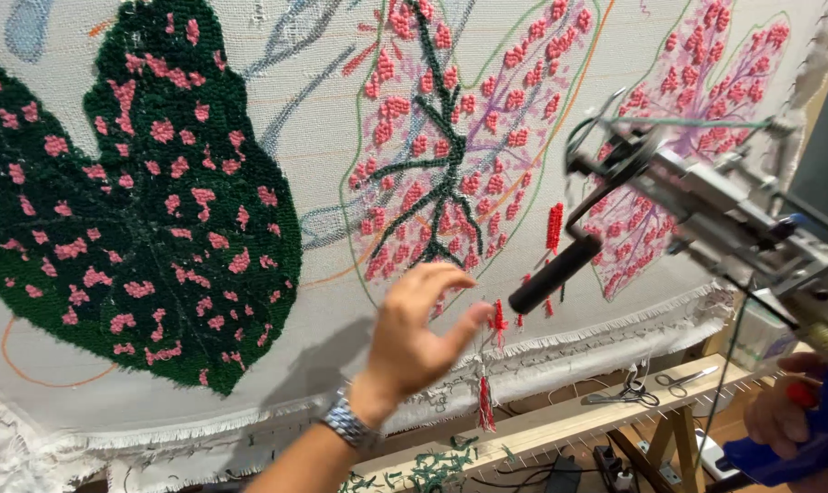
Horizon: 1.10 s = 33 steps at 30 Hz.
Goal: Using a tufting gun to create a floral pattern on a rug canvas.
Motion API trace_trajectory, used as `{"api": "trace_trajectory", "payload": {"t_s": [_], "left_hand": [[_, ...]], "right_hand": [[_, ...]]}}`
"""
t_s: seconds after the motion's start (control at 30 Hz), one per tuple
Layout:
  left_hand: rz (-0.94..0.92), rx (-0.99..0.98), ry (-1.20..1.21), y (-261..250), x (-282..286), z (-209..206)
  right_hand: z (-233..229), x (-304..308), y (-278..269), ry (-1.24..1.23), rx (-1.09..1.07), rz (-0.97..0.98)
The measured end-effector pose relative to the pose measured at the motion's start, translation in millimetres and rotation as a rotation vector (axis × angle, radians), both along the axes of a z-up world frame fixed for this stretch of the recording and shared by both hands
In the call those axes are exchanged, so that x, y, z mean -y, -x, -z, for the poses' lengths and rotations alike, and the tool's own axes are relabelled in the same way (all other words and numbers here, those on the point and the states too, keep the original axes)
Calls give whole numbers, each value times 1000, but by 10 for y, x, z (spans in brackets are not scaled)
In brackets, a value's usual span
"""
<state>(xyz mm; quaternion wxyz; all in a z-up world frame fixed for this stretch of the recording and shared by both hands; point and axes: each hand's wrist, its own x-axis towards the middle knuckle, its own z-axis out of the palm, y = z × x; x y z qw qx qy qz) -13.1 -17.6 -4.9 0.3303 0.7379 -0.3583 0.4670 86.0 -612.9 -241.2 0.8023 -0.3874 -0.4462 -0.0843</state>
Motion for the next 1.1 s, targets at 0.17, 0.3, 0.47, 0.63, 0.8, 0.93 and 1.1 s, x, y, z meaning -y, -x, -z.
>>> {"api": "trace_trajectory", "payload": {"t_s": [0.17,0.3,0.47,0.63,0.8,0.93,1.1], "left_hand": [[229,-226,80,110,277,129],[532,-662,168,8,283,346],[680,-763,264,-170,199,611],[563,-771,322,-243,88,681],[674,-807,367,-360,-27,646],[857,-908,474,-540,-130,762],[817,-962,449,-537,-236,709]], "right_hand": [[-68,-580,412,51,-54,33],[-430,-1214,872,24,-295,336],[-456,-1454,970,56,-465,336],[-631,-1882,961,2,-478,169],[-611,-2060,816,61,-429,168],[-596,-2224,753,87,-447,194],[-651,-2315,741,116,-440,207]]}}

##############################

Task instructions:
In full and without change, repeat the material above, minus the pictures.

Written solution:
Horizon: 1.10 s = 33 steps at 30 Hz.
Goal: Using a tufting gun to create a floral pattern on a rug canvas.
Motion API trace_trajectory, used as `{"api": "trace_trajectory", "payload": {"t_s": [_], "left_hand": [[_, ...]], "right_hand": [[_, ...]]}}`
"""
t_s: seconds after the motion's start (control at 30 Hz), one per tuple
Layout:
  left_hand: rz (-0.94..0.92), rx (-0.99..0.98), ry (-1.20..1.21), y (-261..250), x (-282..286), z (-209..206)
  right_hand: z (-233..229), x (-304..308), y (-278..269), ry (-1.24..1.23), rx (-1.09..1.07), rz (-0.97..0.98)
The measured end-effector pose relative to the pose measured at the motion's start, translation in millimetres and rotation as a rotation vector (axis × angle, radians), both along the axes of a z-up world frame fixed for this stretch of the recording and shared by both hands
In the call those axes are exchanged, so that x, y, z mean -y, -x, -z, for the poses' lengths and rotations alike, and the tool's own axes are relabelled in the same way (all other words and numbers here, those on the point and the states too, keep the original axes)
Calls give whole numbers, each value times 1000, but by 10 for y, x, z (spans in brackets are not scaled)
In brackets, a value's usual span
"""
<state>(xyz mm; quaternion wxyz; all in a z-up world frame fixed for this stretch of the recording and shared by both hands; point and axes: each hand's wrist, its own x-axis towards the middle knuckle, its own z-axis out of the palm, y = z × x; x y z qw qx qy qz) -13.1 -17.6 -4.9 0.3303 0.7379 -0.3583 0.4670 86.0 -612.9 -241.2 0.8023 -0.3874 -0.4462 -0.0843</state>
Motion for the next 1.1 s, targets at 0.17, 0.3, 0.47, 0.63, 0.8, 0.93 and 1.1 s, x, y, z meaning -y, -x, -z.
>>> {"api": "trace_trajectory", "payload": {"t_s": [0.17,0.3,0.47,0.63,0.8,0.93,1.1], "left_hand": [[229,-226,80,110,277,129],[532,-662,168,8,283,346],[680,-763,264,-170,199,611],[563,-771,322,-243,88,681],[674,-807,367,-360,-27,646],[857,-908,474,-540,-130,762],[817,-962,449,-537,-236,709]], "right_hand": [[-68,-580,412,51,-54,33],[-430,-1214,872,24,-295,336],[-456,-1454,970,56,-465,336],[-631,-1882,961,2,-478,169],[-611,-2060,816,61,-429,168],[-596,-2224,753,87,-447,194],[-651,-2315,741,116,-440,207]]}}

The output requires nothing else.